▶ _Your objective_
Copy each line below without leaving any out.
[[ Dataset records, beginning ]]
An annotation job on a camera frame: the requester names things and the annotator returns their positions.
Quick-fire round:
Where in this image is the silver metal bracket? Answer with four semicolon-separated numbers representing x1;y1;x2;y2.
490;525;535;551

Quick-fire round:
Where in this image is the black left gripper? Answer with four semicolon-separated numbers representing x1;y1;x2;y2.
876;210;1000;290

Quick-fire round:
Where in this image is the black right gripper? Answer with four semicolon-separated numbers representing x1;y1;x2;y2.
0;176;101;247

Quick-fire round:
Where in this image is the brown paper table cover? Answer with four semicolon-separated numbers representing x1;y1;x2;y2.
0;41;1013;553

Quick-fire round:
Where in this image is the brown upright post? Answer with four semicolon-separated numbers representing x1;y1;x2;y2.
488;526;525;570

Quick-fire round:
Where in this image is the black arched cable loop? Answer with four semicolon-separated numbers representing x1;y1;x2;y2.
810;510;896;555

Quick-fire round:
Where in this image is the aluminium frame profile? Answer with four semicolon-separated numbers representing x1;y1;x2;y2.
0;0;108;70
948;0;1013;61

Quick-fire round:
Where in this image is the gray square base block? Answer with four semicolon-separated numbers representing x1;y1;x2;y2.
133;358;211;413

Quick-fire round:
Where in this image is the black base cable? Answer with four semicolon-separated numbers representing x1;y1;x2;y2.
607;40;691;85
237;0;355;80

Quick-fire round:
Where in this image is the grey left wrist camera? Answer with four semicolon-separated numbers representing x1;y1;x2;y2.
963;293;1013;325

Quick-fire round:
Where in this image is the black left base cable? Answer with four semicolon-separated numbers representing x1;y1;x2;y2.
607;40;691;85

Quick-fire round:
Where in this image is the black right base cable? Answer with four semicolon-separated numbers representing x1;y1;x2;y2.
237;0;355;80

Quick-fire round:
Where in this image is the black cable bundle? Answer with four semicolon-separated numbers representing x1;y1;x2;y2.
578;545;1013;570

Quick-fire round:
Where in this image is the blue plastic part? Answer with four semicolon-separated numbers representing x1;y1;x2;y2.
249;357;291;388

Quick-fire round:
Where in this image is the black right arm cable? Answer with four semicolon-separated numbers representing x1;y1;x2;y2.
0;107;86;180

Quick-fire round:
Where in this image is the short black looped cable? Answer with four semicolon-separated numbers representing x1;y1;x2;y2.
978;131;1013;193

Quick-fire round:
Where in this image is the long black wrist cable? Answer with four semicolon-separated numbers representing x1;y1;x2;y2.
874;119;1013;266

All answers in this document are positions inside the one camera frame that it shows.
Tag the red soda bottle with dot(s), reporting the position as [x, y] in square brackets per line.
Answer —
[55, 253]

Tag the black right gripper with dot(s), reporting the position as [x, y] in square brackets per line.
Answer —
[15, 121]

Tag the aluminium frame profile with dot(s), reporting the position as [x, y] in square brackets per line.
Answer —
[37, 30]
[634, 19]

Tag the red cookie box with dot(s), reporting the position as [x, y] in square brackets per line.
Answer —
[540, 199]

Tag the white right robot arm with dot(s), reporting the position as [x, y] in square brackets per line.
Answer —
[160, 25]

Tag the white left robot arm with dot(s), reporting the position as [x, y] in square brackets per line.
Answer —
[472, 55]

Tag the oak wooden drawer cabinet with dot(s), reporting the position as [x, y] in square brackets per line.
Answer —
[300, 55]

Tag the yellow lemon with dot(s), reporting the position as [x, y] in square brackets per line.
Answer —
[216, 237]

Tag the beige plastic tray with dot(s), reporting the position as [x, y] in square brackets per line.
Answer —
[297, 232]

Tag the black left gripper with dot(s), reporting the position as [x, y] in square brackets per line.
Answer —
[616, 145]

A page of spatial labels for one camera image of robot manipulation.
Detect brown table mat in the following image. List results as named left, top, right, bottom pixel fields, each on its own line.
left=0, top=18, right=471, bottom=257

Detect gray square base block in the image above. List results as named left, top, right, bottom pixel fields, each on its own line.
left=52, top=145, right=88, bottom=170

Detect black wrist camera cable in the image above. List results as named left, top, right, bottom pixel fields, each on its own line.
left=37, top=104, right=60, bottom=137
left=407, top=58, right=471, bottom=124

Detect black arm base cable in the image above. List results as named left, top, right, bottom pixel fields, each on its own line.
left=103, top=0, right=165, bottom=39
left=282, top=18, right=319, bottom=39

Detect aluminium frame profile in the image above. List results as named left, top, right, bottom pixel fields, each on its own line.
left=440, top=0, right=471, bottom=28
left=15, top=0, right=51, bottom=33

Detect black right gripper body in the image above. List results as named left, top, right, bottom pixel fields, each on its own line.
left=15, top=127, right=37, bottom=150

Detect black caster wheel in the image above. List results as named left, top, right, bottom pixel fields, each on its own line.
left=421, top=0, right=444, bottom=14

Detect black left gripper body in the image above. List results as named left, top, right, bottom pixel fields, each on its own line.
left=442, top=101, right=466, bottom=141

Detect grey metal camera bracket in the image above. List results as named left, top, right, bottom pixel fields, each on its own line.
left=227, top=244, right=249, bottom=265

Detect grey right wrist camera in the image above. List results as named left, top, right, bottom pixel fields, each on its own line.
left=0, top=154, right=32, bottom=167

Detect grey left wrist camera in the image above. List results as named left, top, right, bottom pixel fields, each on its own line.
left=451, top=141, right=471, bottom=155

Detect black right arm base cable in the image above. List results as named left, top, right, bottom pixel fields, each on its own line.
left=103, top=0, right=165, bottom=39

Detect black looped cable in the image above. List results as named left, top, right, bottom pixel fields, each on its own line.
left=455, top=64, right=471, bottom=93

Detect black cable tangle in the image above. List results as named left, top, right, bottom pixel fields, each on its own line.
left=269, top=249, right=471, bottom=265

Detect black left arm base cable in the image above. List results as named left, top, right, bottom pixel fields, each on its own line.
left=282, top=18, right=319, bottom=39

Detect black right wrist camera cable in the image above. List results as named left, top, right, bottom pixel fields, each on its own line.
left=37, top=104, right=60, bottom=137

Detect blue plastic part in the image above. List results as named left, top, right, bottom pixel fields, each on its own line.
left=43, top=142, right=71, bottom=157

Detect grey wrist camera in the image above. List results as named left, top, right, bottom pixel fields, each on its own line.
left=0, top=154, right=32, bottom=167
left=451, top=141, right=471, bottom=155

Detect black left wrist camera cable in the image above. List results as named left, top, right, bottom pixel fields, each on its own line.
[[ Dataset records, end ]]
▶ _Output for this exercise_
An annotation job on a camera frame: the requester names things and the annotator returns their positions.
Quick-fire round:
Where in this image is the silver metal bracket? Answer with four semicolon-separated numbers representing x1;y1;x2;y2.
490;525;535;551

Quick-fire round:
Where in this image is the black left gripper? Answer with four semicolon-separated numbers representing x1;y1;x2;y2.
876;210;1000;290

Quick-fire round:
Where in this image is the black right gripper? Answer with four semicolon-separated numbers representing x1;y1;x2;y2.
0;176;101;247

Quick-fire round:
Where in this image is the brown paper table cover? Answer with four semicolon-separated numbers representing x1;y1;x2;y2.
0;41;1013;553

Quick-fire round:
Where in this image is the brown upright post? Answer with four semicolon-separated numbers representing x1;y1;x2;y2.
488;526;525;570

Quick-fire round:
Where in this image is the black arched cable loop? Answer with four semicolon-separated numbers representing x1;y1;x2;y2.
810;510;896;555

Quick-fire round:
Where in this image is the aluminium frame profile? Answer with four semicolon-separated numbers representing x1;y1;x2;y2.
0;0;108;70
948;0;1013;61

Quick-fire round:
Where in this image is the gray square base block? Answer with four semicolon-separated numbers representing x1;y1;x2;y2.
133;358;211;413

Quick-fire round:
Where in this image is the black base cable? Answer with four semicolon-separated numbers representing x1;y1;x2;y2.
607;40;691;85
237;0;355;80

Quick-fire round:
Where in this image is the grey left wrist camera? Answer with four semicolon-separated numbers representing x1;y1;x2;y2.
963;293;1013;325

Quick-fire round:
Where in this image is the black left base cable? Answer with four semicolon-separated numbers representing x1;y1;x2;y2.
607;40;691;85

Quick-fire round:
Where in this image is the black right base cable? Answer with four semicolon-separated numbers representing x1;y1;x2;y2.
237;0;355;80

Quick-fire round:
Where in this image is the black cable bundle? Answer with four semicolon-separated numbers representing x1;y1;x2;y2.
578;545;1013;570

Quick-fire round:
Where in this image is the blue plastic part? Answer with four semicolon-separated numbers representing x1;y1;x2;y2.
249;357;291;388

Quick-fire round:
Where in this image is the black right arm cable? Answer with four semicolon-separated numbers representing x1;y1;x2;y2.
0;107;86;180

Quick-fire round:
Where in this image is the short black looped cable? Answer with four semicolon-separated numbers representing x1;y1;x2;y2.
978;131;1013;193

Quick-fire round:
Where in this image is the long black wrist cable? Answer with four semicolon-separated numbers representing x1;y1;x2;y2.
874;119;1013;266

All answers in this document are positions inside the one camera frame that it shows.
Tag the red soda bottle with dot(s), reporting the position as [x, y] in square brackets per line.
Answer —
[55, 253]

Tag the black right gripper with dot(s), reporting the position as [x, y] in square brackets per line.
Answer —
[15, 121]

Tag the aluminium frame profile with dot(s), reporting the position as [x, y] in square brackets per line.
Answer —
[37, 30]
[634, 19]

Tag the red cookie box with dot(s), reporting the position as [x, y] in square brackets per line.
Answer —
[540, 199]

Tag the white right robot arm with dot(s), reporting the position as [x, y] in square brackets per line.
Answer —
[160, 25]

Tag the white left robot arm with dot(s), reporting the position as [x, y] in square brackets per line.
Answer —
[472, 55]

Tag the oak wooden drawer cabinet with dot(s), reporting the position as [x, y] in square brackets per line.
Answer —
[300, 55]

Tag the yellow lemon with dot(s), reporting the position as [x, y] in square brackets per line.
Answer —
[216, 237]

Tag the beige plastic tray with dot(s), reporting the position as [x, y] in square brackets per line.
Answer —
[297, 232]

Tag the black left gripper with dot(s), reporting the position as [x, y] in square brackets per line.
Answer —
[616, 145]

A page of spatial labels for one camera image of robot manipulation.
Detect brown table mat in the following image. List results as named left, top, right, bottom pixel fields, each on its own line.
left=0, top=18, right=471, bottom=257

Detect gray square base block in the image above. List results as named left, top, right, bottom pixel fields, each on its own line.
left=52, top=145, right=88, bottom=170

Detect black wrist camera cable in the image above. List results as named left, top, right, bottom pixel fields, each on its own line.
left=37, top=104, right=60, bottom=137
left=407, top=58, right=471, bottom=124

Detect black arm base cable in the image above. List results as named left, top, right, bottom pixel fields, each on its own line.
left=103, top=0, right=165, bottom=39
left=282, top=18, right=319, bottom=39

Detect aluminium frame profile in the image above. List results as named left, top, right, bottom pixel fields, each on its own line.
left=440, top=0, right=471, bottom=28
left=15, top=0, right=51, bottom=33

Detect black right gripper body in the image above. List results as named left, top, right, bottom pixel fields, each on its own line.
left=15, top=127, right=37, bottom=150

Detect black caster wheel in the image above. List results as named left, top, right, bottom pixel fields, each on its own line.
left=421, top=0, right=444, bottom=14

Detect black left gripper body in the image above. List results as named left, top, right, bottom pixel fields, each on its own line.
left=442, top=101, right=466, bottom=141

Detect grey metal camera bracket in the image above. List results as named left, top, right, bottom pixel fields, each on its own line.
left=227, top=244, right=249, bottom=265

Detect grey right wrist camera in the image above. List results as named left, top, right, bottom pixel fields, each on its own line.
left=0, top=154, right=32, bottom=167

Detect grey left wrist camera in the image above. List results as named left, top, right, bottom pixel fields, each on its own line.
left=451, top=141, right=471, bottom=155

Detect black right arm base cable in the image above. List results as named left, top, right, bottom pixel fields, each on its own line.
left=103, top=0, right=165, bottom=39

Detect black looped cable in the image above. List results as named left, top, right, bottom pixel fields, each on its own line.
left=455, top=64, right=471, bottom=93

Detect black cable tangle in the image above. List results as named left, top, right, bottom pixel fields, each on its own line.
left=269, top=249, right=471, bottom=265

Detect black left arm base cable in the image above. List results as named left, top, right, bottom pixel fields, each on its own line.
left=282, top=18, right=319, bottom=39

Detect black right wrist camera cable in the image above. List results as named left, top, right, bottom pixel fields, each on its own line.
left=37, top=104, right=60, bottom=137

Detect blue plastic part in the image above. List results as named left, top, right, bottom pixel fields, each on its own line.
left=43, top=142, right=71, bottom=157

Detect grey wrist camera in the image above. List results as named left, top, right, bottom pixel fields, each on its own line.
left=0, top=154, right=32, bottom=167
left=451, top=141, right=471, bottom=155

Detect black left wrist camera cable in the image above. List results as named left, top, right, bottom pixel fields, each on its own line.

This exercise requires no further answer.